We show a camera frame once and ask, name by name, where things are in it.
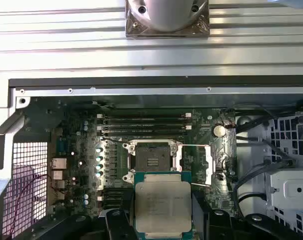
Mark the green motherboard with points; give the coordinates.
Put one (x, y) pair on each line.
(204, 200)

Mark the CPU socket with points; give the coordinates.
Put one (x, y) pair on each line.
(152, 160)

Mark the RAM slot white clips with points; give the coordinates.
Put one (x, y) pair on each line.
(112, 197)
(141, 127)
(141, 116)

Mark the silver blue capacitor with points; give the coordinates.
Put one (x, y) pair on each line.
(99, 150)
(99, 159)
(100, 174)
(99, 167)

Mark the square brown base plate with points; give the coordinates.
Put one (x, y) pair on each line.
(131, 32)

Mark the perforated metal drive cage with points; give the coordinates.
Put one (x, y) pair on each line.
(291, 180)

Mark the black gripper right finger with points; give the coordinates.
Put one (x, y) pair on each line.
(220, 225)

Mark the silver rear port housing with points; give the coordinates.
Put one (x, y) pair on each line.
(59, 190)
(59, 163)
(58, 175)

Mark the open PC case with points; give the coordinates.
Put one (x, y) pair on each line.
(141, 91)

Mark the round silver coin battery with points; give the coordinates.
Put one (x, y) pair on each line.
(219, 130)

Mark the metal socket cover frame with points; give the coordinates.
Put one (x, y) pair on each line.
(208, 162)

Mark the silver CPU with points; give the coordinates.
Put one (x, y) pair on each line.
(162, 200)

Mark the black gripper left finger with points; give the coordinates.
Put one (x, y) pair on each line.
(116, 225)

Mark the thin metal locking lever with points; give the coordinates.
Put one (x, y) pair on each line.
(114, 140)

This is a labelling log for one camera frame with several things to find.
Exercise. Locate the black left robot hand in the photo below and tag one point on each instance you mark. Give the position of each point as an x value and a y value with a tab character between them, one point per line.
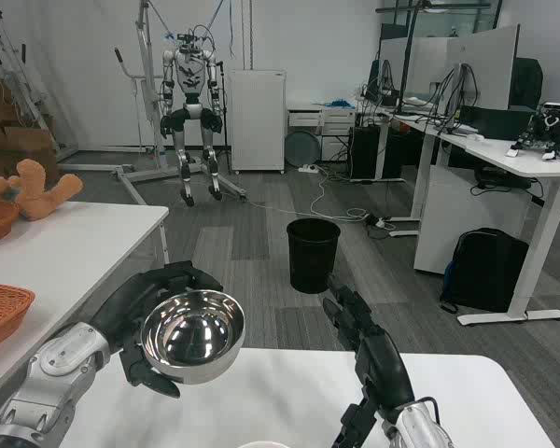
121	303

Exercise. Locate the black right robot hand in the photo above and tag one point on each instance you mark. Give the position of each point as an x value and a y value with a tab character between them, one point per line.
378	345

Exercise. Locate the shiny metal bowl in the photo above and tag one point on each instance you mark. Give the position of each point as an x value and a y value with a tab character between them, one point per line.
193	336

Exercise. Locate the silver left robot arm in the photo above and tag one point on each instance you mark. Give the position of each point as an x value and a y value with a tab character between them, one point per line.
42	378

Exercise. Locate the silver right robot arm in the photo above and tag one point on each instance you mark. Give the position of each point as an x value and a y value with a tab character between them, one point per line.
420	427

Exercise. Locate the white ceramic bowl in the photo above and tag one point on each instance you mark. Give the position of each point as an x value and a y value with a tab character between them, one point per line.
265	444

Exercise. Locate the white side table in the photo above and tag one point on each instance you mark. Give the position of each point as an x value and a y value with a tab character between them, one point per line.
65	261

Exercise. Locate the black waste bin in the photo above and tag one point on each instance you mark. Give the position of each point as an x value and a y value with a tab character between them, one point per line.
312	254

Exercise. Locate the orange plastic basket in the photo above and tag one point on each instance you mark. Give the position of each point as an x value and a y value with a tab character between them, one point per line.
0	312

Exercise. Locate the black backpack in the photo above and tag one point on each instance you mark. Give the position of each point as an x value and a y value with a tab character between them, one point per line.
487	270

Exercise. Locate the orange plush teddy bear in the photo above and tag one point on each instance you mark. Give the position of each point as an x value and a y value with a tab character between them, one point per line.
35	189

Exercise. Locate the grey robot gantry stand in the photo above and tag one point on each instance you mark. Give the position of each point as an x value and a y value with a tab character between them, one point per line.
144	116

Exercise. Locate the white power strip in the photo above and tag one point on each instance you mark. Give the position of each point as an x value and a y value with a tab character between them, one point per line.
309	168

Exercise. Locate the black computer tower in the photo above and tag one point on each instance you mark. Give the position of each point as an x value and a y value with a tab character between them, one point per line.
366	154

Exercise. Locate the brown cardboard boxes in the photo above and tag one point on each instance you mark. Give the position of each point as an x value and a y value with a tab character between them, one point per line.
14	130

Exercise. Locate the round grey tray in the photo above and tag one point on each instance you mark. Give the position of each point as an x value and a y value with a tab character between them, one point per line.
303	147

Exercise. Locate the black tripod stand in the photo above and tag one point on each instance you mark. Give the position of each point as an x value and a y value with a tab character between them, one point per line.
222	116

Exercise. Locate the hanging humanoid robot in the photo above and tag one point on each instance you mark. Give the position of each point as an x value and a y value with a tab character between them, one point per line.
191	93

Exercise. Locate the white office desk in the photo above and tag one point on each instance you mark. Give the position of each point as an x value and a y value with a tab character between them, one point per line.
494	154

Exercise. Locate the white drawer unit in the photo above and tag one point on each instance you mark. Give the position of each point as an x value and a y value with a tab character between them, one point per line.
324	126

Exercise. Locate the white tall cabinet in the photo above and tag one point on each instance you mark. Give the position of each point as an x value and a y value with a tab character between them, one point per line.
257	119

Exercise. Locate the blue items on drawers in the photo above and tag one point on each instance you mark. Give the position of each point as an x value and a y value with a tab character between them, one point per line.
338	102

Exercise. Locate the black flat box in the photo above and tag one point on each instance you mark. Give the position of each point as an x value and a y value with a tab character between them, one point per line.
494	122

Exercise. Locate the computer monitor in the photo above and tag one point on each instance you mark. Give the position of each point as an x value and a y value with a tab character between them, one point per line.
461	86

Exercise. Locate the small black robot device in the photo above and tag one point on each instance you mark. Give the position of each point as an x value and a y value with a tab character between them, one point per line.
548	130

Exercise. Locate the black office chair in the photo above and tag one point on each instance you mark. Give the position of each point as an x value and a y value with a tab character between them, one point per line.
526	81

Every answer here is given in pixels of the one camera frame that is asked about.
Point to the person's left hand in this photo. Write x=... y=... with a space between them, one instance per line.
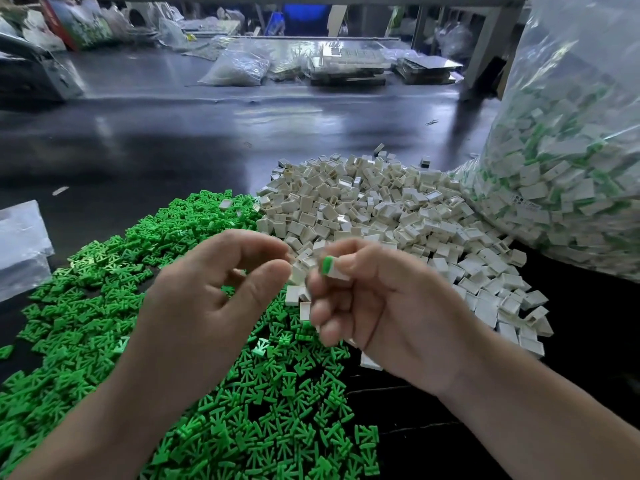
x=200 y=325

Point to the person's right hand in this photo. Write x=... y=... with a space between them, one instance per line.
x=405 y=305

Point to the green and white assembled part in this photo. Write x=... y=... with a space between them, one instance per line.
x=333 y=268

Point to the pile of white plastic caps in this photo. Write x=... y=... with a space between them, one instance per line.
x=400 y=205

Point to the pile of green plastic clips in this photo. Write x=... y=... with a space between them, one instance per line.
x=80 y=315

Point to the clear plastic bag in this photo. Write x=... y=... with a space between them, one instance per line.
x=565 y=175

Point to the person's left forearm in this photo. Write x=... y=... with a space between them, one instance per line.
x=65 y=445

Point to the person's right forearm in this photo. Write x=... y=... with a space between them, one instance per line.
x=545 y=425

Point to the small green plastic part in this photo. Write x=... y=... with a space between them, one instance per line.
x=5 y=351

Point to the small clear bag of parts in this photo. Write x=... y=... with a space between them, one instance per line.
x=234 y=68

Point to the stack of clear flat bags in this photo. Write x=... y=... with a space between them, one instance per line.
x=24 y=250

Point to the dark flat tray stack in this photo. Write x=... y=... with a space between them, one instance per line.
x=427 y=68

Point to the grey heat sealer machine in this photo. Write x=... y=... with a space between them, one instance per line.
x=38 y=73

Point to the blue crate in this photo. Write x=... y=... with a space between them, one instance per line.
x=300 y=20

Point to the grey metal horizontal bar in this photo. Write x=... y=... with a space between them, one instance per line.
x=300 y=0

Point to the grey metal slanted post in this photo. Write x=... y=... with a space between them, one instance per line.
x=490 y=37

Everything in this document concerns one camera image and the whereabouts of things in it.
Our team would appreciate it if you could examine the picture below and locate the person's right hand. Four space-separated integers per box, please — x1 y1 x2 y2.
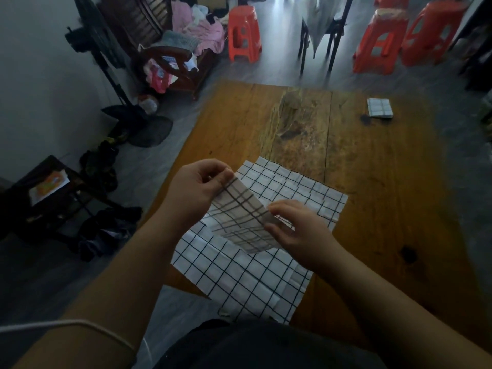
264 199 343 273

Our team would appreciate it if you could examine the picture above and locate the person's left hand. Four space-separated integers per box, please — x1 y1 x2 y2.
161 158 236 232

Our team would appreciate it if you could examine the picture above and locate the person's left forearm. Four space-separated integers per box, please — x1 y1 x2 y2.
13 215 185 369

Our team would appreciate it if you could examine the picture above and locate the person's right forearm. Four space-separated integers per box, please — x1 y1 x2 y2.
317 248 492 369

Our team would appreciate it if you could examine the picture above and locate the person's black top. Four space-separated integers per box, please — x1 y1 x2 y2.
153 318 385 369

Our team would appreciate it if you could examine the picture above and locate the black blue bag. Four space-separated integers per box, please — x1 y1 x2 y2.
69 206 144 262

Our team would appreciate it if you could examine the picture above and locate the pink plastic bag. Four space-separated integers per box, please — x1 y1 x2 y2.
144 59 179 95

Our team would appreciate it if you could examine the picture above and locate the white orange paper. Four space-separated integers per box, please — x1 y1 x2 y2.
29 169 71 207

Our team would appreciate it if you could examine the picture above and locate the grey folded garment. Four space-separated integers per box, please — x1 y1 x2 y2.
155 30 201 53

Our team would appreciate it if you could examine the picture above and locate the pink blanket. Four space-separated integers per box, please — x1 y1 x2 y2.
171 0 227 55

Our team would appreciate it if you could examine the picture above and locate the red plastic stool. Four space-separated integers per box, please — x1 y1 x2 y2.
227 5 263 64
401 0 469 67
352 8 410 76
373 0 411 10

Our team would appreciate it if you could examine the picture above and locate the black standing fan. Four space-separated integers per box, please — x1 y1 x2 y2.
64 0 174 149

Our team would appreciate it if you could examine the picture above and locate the dark wooden sofa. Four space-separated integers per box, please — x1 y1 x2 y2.
100 0 228 101

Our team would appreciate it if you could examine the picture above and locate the black metal chair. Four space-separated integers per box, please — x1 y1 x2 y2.
299 0 354 76

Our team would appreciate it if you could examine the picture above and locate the dark shelf unit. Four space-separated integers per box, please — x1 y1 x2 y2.
449 0 492 93

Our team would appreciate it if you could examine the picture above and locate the grey cable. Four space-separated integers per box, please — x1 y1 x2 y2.
0 319 154 366

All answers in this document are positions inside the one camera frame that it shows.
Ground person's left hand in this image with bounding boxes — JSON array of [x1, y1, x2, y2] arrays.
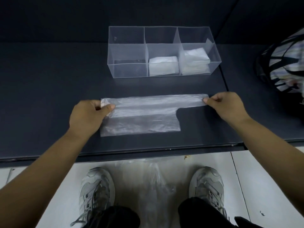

--- Work item ---
Looking at the entries above, can you reproduce exactly the lines from the one that holds "Exercise. Locate the computer" through the one that holds "Every answer here", and only those?

--- Your response ---
Exercise. Locate the computer monitor in the photo above and tag one point on each instance you mark. Give the position of each point as an x value and a y value with a tab character between them, one point per line.
461	86

Exercise. Locate the small black robot device in the photo above and tag one point on each instance you mark. Give the position of each point as an x value and a y value with a tab character between them, one point per line.
548	130

Exercise. Locate the black office chair in the photo above and tag one point on each instance you mark. Give the position of each point as an x value and a y value with a tab character between them, one point per line.
526	81

Every answer here is given in pixels of the one camera frame that is asked about.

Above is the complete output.